RECORDS —
-*-

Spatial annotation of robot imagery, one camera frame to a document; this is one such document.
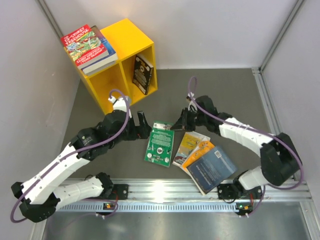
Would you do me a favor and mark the green cover paperback book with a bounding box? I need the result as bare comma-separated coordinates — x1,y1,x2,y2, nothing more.
144,121,175,168

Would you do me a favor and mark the dark blue nineteen eighty-four book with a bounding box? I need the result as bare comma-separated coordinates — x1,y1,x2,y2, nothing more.
186,146,238,196

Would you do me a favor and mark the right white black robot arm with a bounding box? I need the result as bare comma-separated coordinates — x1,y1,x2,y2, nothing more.
170,94,303,199

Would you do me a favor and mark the perforated metal cable tray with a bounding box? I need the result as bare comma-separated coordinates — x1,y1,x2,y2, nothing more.
58,201,249,213

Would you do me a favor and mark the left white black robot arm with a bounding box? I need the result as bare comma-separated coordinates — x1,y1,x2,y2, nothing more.
11,110,152,223

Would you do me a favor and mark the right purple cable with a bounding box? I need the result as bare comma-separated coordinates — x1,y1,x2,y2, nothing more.
187,76,305,218

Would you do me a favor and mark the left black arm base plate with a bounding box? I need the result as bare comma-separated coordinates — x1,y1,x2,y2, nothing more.
98,184,129,200

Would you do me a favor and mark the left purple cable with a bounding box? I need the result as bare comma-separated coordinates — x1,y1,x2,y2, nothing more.
9,88,132,223

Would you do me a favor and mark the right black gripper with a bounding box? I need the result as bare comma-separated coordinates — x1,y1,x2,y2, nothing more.
171,107,208,132

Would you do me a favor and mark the purple cable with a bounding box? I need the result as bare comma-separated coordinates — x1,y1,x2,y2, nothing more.
187,76,305,218
9,88,132,223

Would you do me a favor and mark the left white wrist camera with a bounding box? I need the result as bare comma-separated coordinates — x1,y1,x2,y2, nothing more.
108,96,127,112

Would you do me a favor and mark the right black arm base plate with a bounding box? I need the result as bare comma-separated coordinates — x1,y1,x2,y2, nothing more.
217,183,263,202

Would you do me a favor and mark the yellow wooden cubby shelf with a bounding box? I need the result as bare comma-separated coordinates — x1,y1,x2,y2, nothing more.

-*-

THE PROBLEM — Return every entry above exactly as written, minus the pictures.

EXPECTED OUTPUT —
Spatial annotation of robot imagery, one camera frame to a document; this is one such document.
Would you do me a favor and mark the green cover paperback book with a bounding box? I need the result as bare comma-separated coordinates — x1,y1,x2,y2, nothing more.
144,121,175,168

Would you do me a favor and mark the dark blue nineteen eighty-four book with a bounding box? I need the result as bare comma-separated coordinates — x1,y1,x2,y2, nothing more.
186,146,238,196

Would you do me a favor and mark the right white black robot arm with a bounding box? I need the result as bare comma-separated coordinates — x1,y1,x2,y2, nothing more.
170,94,303,199

Would you do me a favor and mark the perforated metal cable tray with a bounding box? I need the result as bare comma-separated coordinates — x1,y1,x2,y2, nothing more.
58,201,249,213

Would you do me a favor and mark the left white black robot arm with a bounding box? I need the result as bare comma-separated coordinates — x1,y1,x2,y2, nothing more.
11,110,152,223

Would you do me a favor and mark the right purple cable with a bounding box? I need the result as bare comma-separated coordinates — x1,y1,x2,y2, nothing more.
187,76,305,218

Would you do me a favor and mark the left black arm base plate with a bounding box? I need the result as bare comma-separated coordinates — x1,y1,x2,y2, nothing more.
98,184,129,200

Would you do me a favor and mark the left purple cable with a bounding box? I need the result as bare comma-separated coordinates — x1,y1,x2,y2, nothing more.
9,88,132,223

Would you do me a favor and mark the right black gripper with a bounding box? I need the result as bare comma-separated coordinates — x1,y1,x2,y2, nothing more.
171,107,208,132

Would you do me a favor and mark the purple cable with a bounding box? I need the result as bare comma-separated coordinates — x1,y1,x2,y2, nothing more.
187,76,305,218
9,88,132,223

Would you do me a favor and mark the left white wrist camera with a bounding box? I need the result as bare comma-separated coordinates — x1,y1,x2,y2, nothing more.
108,96,127,112

Would you do me a favor and mark the right black arm base plate with a bounding box? I need the result as bare comma-separated coordinates — x1,y1,x2,y2, nothing more.
217,183,263,202

Would you do me a favor and mark the yellow wooden cubby shelf with a bounding box? I need the result as bare comma-separated coordinates — x1,y1,x2,y2, nothing more.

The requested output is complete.